══ Supplied information ══

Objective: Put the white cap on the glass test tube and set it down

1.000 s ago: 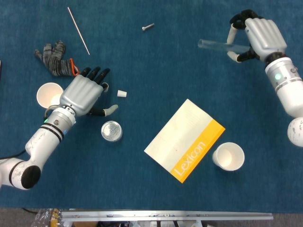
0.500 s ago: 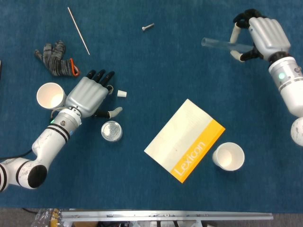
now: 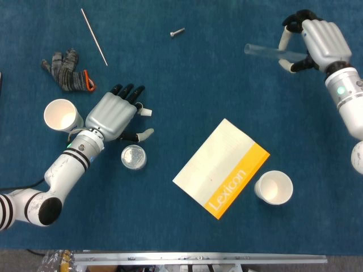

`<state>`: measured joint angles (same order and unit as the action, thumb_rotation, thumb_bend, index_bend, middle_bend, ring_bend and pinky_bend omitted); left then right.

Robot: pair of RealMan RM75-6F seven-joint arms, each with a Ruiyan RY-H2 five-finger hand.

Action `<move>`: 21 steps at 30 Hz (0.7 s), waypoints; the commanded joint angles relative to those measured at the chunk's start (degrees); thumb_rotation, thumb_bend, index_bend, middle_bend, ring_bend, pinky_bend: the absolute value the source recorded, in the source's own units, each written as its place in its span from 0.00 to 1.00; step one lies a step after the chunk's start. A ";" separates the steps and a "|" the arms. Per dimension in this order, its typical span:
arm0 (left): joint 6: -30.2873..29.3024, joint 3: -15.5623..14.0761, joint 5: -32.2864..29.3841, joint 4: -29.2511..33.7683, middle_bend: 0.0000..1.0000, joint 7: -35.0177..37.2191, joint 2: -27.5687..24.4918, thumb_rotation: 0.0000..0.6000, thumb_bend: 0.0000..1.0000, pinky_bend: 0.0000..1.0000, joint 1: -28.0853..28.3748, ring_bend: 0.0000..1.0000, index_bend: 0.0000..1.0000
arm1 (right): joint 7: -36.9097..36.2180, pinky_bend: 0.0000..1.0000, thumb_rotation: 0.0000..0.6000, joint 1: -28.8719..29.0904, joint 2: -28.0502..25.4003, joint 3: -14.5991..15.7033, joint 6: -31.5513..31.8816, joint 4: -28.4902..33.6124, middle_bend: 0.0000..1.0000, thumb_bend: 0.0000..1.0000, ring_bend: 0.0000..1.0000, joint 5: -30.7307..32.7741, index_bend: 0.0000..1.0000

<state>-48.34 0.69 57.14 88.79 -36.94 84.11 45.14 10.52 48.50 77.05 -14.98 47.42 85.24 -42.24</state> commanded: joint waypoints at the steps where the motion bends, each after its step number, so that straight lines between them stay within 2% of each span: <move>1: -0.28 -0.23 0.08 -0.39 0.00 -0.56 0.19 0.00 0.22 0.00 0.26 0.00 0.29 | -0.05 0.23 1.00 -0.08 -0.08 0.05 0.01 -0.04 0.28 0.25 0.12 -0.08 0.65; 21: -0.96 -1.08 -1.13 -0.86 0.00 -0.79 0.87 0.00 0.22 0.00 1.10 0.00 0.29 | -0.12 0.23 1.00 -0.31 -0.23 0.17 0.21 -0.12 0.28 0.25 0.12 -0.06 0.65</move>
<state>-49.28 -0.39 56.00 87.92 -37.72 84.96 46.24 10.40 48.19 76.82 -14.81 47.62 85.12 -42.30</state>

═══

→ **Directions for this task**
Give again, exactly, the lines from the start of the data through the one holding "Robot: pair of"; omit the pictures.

→ **Solution to this problem**
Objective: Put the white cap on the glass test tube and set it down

1.000 s ago: 
0.500 s ago: 
now: 

`<state>`: measured joint angles (same order and unit as the action, thumb_rotation, thumb_bend, index_bend, middle_bend, ring_bend and pinky_bend omitted); left then right.

Robot: pair of RealMan RM75-6F seven-joint arms, each with a Ruiyan RY-H2 five-finger hand.

This answer requires nothing further.